Use it for periodic-table reference, classroom conversions, and quick elemental mass work. For molecular formulas, isotopic composition, or reaction stoichiometry, use a dedicated chemistry calculator built for those tasks.

Further reading

Frequently asked questions

Is atomic weight the same as molar mass for an element?

For routine chemistry calculations, yes. The atomic-weight value from the periodic table is used numerically as the molar mass in grams per mole for the elemental substance.

Why is the atom count only approximate?

Because standard atomic weights are average values that reflect natural isotopic abundance. The counting conversion is still the correct chemistry relationship, but the displayed atom total is an estimate based on the listed average mass value.

How do I find the atomic weight of an element quickly?

Enter the element symbol, element name, or atomic number. For example, Fe, Iron, and 26 all load iron, including its atomic number, standard atomic weight, broad group or block, and ordinary reference state.

Can I calculate grams from a target number of moles?

Yes. Enter the element and the target amount in moles. The calculator multiplies the target moles by the element's atomic weight in g/mol to show the gram mass to weigh for that target amount.

Can I use this page for compounds like H2O or NaCl?

No. This lookup is for individual elements only. For compounds, use a molar-mass or chemical-compound calculator that adds the atomic contributions from every element in the formula.

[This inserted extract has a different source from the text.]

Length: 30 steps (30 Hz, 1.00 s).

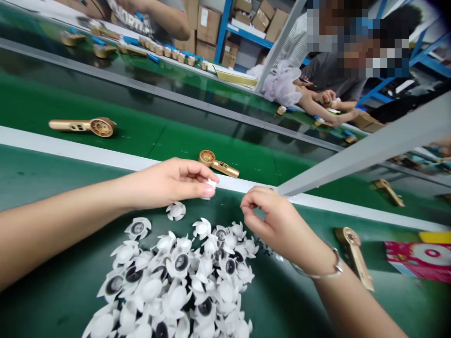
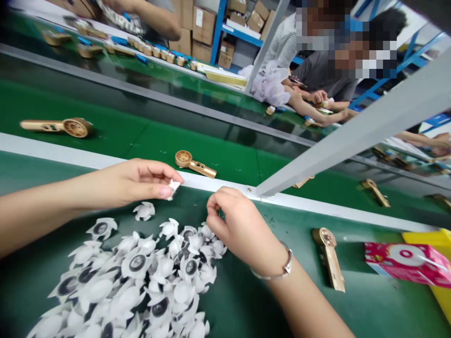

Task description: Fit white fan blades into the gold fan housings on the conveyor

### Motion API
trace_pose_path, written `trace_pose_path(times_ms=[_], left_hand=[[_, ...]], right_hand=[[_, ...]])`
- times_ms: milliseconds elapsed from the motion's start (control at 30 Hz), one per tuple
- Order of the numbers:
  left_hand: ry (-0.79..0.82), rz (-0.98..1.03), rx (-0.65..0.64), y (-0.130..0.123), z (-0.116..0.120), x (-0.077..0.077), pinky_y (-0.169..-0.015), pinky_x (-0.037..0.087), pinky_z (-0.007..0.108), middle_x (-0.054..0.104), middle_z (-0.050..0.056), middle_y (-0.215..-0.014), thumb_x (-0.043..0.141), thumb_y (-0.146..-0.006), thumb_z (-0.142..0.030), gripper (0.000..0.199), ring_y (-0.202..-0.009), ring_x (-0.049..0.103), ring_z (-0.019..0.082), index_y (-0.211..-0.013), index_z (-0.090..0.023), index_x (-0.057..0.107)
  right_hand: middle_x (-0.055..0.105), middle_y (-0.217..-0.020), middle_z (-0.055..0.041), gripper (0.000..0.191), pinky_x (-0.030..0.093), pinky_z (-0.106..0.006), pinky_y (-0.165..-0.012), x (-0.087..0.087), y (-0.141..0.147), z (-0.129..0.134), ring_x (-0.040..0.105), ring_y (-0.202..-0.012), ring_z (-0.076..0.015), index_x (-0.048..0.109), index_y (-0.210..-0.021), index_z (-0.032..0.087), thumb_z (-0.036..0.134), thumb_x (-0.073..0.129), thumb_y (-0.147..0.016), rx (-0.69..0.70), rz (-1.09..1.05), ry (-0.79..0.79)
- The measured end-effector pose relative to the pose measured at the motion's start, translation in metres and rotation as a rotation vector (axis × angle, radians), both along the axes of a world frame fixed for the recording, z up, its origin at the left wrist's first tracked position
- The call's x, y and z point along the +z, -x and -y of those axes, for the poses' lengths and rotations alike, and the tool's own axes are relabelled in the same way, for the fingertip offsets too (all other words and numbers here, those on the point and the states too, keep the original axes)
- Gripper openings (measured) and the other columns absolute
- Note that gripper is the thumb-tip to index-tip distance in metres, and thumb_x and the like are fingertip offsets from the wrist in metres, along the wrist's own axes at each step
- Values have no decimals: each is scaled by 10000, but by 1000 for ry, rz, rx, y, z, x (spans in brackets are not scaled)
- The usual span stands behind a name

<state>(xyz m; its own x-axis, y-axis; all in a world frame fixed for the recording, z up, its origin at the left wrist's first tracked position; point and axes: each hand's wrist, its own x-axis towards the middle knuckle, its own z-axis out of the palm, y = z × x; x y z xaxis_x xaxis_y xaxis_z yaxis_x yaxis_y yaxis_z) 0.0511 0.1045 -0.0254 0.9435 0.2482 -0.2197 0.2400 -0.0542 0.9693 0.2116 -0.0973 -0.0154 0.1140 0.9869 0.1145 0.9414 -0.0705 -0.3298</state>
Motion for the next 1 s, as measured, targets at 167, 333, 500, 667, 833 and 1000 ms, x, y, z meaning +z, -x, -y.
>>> trace_pose_path(times_ms=[167, 333, 500, 667, 833, 1000], left_hand=[[524, 204, -11, 4, 25, 7, -728, 507, 183, 685, -34, -821, 781, -752, -101, 270, -718, 630, 63, -986, -183, 672], [622, 256, -42, 5, 29, 5, -711, 547, 189, 706, -37, -782, 772, -740, -25, 293, -687, 665, 65, -971, -170, 665], [640, 265, -7, 5, 31, 4, -707, 565, 175, 718, -33, -786, 778, -728, -5, 287, -695, 683, 60, -946, -153, 662], [635, 278, 80, 5, 33, 2, -712, 568, 168, 718, -35, -775, 796, -714, -16, 266, -713, 692, 61, -901, -146, 659], [601, 286, 134, 4, 34, -1, -738, 578, 185, 728, -23, -783, 798, -714, -40, 249, -733, 704, 77, -889, -146, 655], [416, 280, 128, 5, 30, 6, -706, 583, 224, 706, -20, -809, 847, -654, -103, 353, -726, 694, 100, -867, -173, 575]], right_hand=[[590, -880, 26, 107, 467, -213, -703, 18, 29, -15, 561, -768, -85, 567, -901, 223, 131, 527, -938, -43, -413, -326], [616, -878, 33, 125, 465, -196, -699, 16, 35, -15, 572, -789, -76, 590, -901, 229, 105, 573, -907, -38, -320, -381], [635, -878, 3, 105, 472, -200, -715, 17, 36, -13, 586, -797, -82, 614, -915, 191, 92, 585, -897, -13, -185, -407], [649, -957, -56, 185, 496, -227, -759, 14, 38, -9, 613, -864, -111, 639, -1033, 137, 43, 568, -890, 69, -60, -446], [614, -1168, -116, 400, 502, -288, -902, 7, 31, -3, 603, -1059, -166, 597, -1256, 108, 25, 573, -865, 179, -17, -437], [677, -1073, -30, 250, 515, -288, -858, 12, 20, 1, 638, -993, -153, 677, -1123, 246, 139, 533, -950, -44, -343, -432]])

Why do atomic weights use decimals?

Most naturally occurring elements are mixtures of isotopes. A decimal atomic weight represents the weighted average used for normal chemistry calculations rather than the exact mass of one single isotope.

What is the difference between atomic number and atomic weight?

Atomic number counts protons and identifies the element. Atomic weight is a mass reference value used in mole and gram calculations. Iron has atomic number 26, while its standard atomic weight is about 55.84 g/mol.

Should I use this for isotope-specific mass calculations?

No. Use an isotope or nuclide reference when the problem names a specific isotope, monoisotopic mass, radioactive nuclide, or mass-spectrometry method. This page is for standard elemental reference values.

Why do some heavy elements have expected states rather than ordinary labels?

For some superheavy elements, the standard state at ordinary conditions is predicted from theory rather than established from macroscopic bulk samples. The lookup preserves that reference wording instead of overstating certainty.